Why choose FSC®-certified packaging?

You can help to protect nature and social conditions and promote responsible forest management by choosing FSC®-certified packaging.

FSC® is one of the global organisations working to promote responsible management and responsible use of the world’s forests. Sustainability and the environment are of growing importance to consumers when it comes to choosing products. Today, consumers often choose environmentally-friendly products, focusing on where the products come from and how they are produced. This is not just in relation to choice of food products, for example, but also in relation to packaging.
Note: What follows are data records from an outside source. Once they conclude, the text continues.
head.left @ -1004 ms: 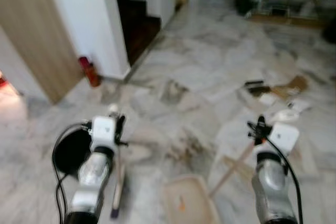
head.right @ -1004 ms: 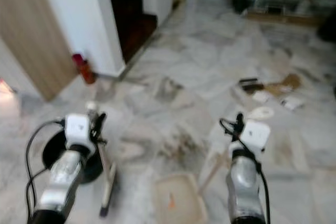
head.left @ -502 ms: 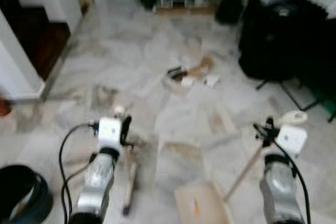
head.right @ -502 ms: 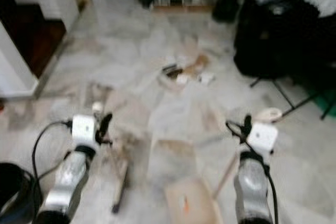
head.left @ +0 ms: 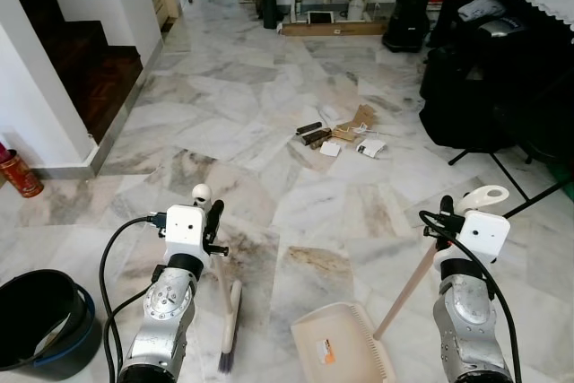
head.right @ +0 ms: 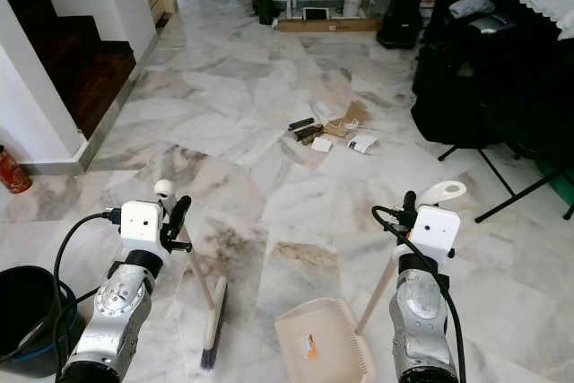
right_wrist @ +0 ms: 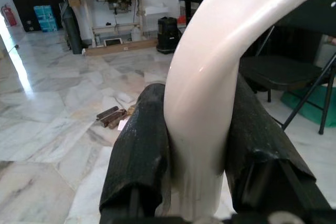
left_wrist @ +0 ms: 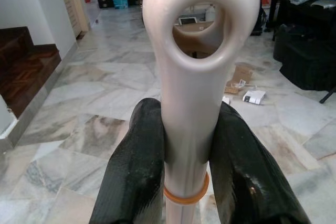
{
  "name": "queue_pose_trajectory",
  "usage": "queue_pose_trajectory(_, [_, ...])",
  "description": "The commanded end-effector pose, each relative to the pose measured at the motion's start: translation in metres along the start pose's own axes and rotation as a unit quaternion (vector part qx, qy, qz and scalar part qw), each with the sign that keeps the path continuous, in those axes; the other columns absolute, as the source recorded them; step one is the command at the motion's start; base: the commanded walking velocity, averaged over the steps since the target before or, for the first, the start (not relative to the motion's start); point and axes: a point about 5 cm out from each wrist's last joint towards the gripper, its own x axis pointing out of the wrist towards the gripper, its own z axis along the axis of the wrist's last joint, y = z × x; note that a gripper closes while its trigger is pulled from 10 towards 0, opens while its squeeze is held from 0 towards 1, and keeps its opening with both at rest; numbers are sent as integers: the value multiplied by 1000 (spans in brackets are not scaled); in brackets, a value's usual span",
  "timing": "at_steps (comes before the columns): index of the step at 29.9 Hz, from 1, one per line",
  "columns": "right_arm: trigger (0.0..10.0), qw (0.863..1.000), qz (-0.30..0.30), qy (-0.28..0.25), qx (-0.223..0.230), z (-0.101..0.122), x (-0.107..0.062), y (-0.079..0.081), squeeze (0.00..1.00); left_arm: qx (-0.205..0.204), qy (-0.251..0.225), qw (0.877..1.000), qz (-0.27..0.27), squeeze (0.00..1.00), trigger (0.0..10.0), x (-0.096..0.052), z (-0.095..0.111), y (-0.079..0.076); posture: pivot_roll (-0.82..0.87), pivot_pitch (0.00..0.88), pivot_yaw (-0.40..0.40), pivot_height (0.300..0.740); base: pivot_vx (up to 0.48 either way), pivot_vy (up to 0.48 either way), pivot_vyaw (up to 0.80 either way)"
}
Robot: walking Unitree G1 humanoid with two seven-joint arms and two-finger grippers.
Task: Sweep floor
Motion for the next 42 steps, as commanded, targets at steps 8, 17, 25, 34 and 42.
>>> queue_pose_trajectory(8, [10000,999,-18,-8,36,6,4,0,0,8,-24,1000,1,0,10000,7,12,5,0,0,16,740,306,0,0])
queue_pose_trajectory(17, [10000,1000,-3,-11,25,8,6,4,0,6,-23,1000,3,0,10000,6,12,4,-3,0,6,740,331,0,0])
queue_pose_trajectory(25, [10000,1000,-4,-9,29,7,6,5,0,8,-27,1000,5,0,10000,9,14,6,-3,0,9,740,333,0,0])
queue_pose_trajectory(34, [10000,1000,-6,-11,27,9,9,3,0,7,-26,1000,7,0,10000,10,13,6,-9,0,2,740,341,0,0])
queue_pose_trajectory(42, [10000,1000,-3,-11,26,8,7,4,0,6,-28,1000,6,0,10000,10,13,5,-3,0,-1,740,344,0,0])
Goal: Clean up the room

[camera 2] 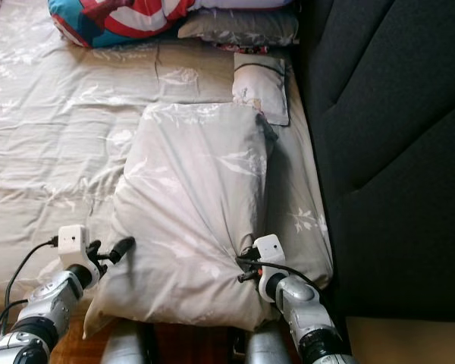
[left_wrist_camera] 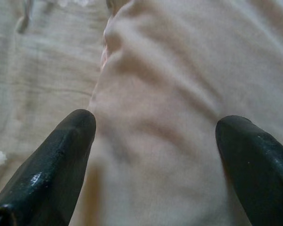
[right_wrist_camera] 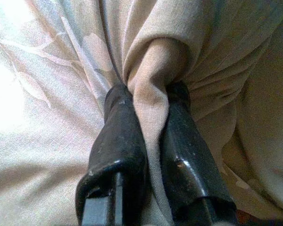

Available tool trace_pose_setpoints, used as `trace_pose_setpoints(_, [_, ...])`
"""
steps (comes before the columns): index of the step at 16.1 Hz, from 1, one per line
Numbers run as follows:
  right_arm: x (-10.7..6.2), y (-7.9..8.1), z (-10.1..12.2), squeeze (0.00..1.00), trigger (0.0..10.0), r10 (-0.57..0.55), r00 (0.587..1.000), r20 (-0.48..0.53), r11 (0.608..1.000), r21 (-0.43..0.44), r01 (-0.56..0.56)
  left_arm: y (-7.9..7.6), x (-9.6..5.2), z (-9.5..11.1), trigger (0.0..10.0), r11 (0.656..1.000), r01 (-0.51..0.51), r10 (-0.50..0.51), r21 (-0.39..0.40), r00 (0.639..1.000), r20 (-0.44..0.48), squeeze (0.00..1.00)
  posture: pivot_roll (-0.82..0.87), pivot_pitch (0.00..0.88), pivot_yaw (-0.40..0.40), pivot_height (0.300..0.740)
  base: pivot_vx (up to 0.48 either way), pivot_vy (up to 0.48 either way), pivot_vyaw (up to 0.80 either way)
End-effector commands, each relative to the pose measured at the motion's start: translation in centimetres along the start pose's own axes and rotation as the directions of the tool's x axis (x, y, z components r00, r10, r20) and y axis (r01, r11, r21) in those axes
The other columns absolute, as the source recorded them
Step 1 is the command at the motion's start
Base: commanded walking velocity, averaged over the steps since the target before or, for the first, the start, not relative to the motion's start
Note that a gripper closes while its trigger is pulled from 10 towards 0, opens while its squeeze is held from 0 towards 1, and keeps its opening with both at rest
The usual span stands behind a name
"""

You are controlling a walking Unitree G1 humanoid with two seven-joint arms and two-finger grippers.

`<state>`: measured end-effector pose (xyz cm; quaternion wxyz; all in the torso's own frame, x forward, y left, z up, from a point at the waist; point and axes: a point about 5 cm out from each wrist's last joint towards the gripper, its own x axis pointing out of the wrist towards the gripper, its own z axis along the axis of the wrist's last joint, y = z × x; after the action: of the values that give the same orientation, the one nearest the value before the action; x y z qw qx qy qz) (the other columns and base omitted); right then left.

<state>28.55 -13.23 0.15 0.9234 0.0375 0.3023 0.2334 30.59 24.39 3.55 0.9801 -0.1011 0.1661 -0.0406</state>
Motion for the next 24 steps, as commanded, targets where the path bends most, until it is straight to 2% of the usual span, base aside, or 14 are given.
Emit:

With regards to FSC® and consumers’ familiarity with FSC®’s logo, a global study from 2017 found an average brand awareness level of 50% among 13 respondent countries.

Briefly about the article

In this blog post, you won’t just learn more about FSC®, FSC® certifications and what FSC® stands for – you’ll also learn why, with regards to CO2, it is sometimes better to cultivate the forest and use the trees rather than to leave them be:

 • Who is FSC®? • What does the FSC® label stand for? 

• How does FSC® ensure that its standards are adhered to? 

• Which kinds of forest can be FSC® certified – and which types of wood are used? 

• How many forests are FSC® certified? 

• When do trees actually absorb or give off CO2? 

• Which FSC®-certified packaging can Scanlux Packaging offer you?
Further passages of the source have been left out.